[Your task] Lines holding the word "first" must be located in the listing below and copied.

Records provided: Begin

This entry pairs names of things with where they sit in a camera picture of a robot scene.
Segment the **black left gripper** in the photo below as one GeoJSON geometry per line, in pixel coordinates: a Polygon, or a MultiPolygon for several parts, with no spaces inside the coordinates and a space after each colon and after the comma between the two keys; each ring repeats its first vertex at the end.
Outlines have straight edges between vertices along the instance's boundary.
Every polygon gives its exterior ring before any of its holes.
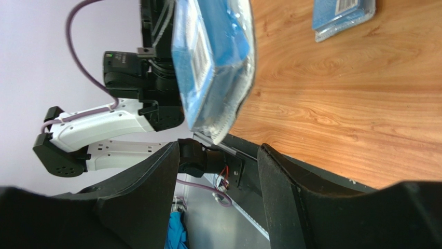
{"type": "Polygon", "coordinates": [[[140,1],[142,45],[149,55],[148,79],[161,99],[178,99],[172,62],[172,31],[175,1],[140,1]]]}

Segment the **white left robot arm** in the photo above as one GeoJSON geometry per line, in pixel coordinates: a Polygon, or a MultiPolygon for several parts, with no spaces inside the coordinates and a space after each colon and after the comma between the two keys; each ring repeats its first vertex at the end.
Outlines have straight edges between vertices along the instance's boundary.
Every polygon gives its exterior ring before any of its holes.
{"type": "Polygon", "coordinates": [[[95,169],[99,154],[112,155],[114,137],[183,123],[171,52],[174,8],[175,1],[140,1],[142,46],[136,52],[104,52],[103,82],[92,83],[112,103],[73,113],[48,109],[33,152],[50,174],[79,176],[95,169]]]}

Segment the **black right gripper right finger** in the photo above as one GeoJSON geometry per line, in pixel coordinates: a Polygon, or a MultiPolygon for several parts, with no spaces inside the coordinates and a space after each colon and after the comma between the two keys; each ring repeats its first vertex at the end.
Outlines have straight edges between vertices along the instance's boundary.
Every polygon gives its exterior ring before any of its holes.
{"type": "Polygon", "coordinates": [[[441,182],[404,181],[364,193],[257,153],[272,248],[441,248],[441,182]]]}

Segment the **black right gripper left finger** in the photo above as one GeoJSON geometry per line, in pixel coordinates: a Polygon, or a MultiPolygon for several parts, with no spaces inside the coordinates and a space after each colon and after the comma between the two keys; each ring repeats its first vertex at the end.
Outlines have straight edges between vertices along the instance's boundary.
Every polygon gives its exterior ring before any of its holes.
{"type": "Polygon", "coordinates": [[[78,193],[1,188],[1,248],[164,248],[177,142],[78,193]]]}

Records provided: End

[Response to the exercise]
Segment the **black left gripper** in the photo below as one GeoJSON geometry per line, in pixel coordinates: a Polygon, or a MultiPolygon for several parts, with no spaces inside the coordinates and a space after each colon and after the comma between the two keys; each ring repeats its first vertex at the end.
Segment the **white left robot arm** in the photo above as one GeoJSON geometry per line, in pixel coordinates: a Polygon, or a MultiPolygon for several parts, with no spaces inside the coordinates and a space after each colon and after the comma between the two keys; each ring repeats its first vertex at the end.
Segment the **black right gripper right finger** in the photo above as one GeoJSON geometry per line, in pixel coordinates: a Polygon, or a MultiPolygon for several parts, with no spaces inside the coordinates and a space after each colon and after the comma between the two keys; each ring repeats its first vertex at the end.
Segment the **black right gripper left finger** in the photo above as one GeoJSON geometry per line, in pixel coordinates: a Polygon, or a MultiPolygon for several parts, with no spaces inside the coordinates and a space after each colon and after the comma between the two keys; each ring repeats its first vertex at the end.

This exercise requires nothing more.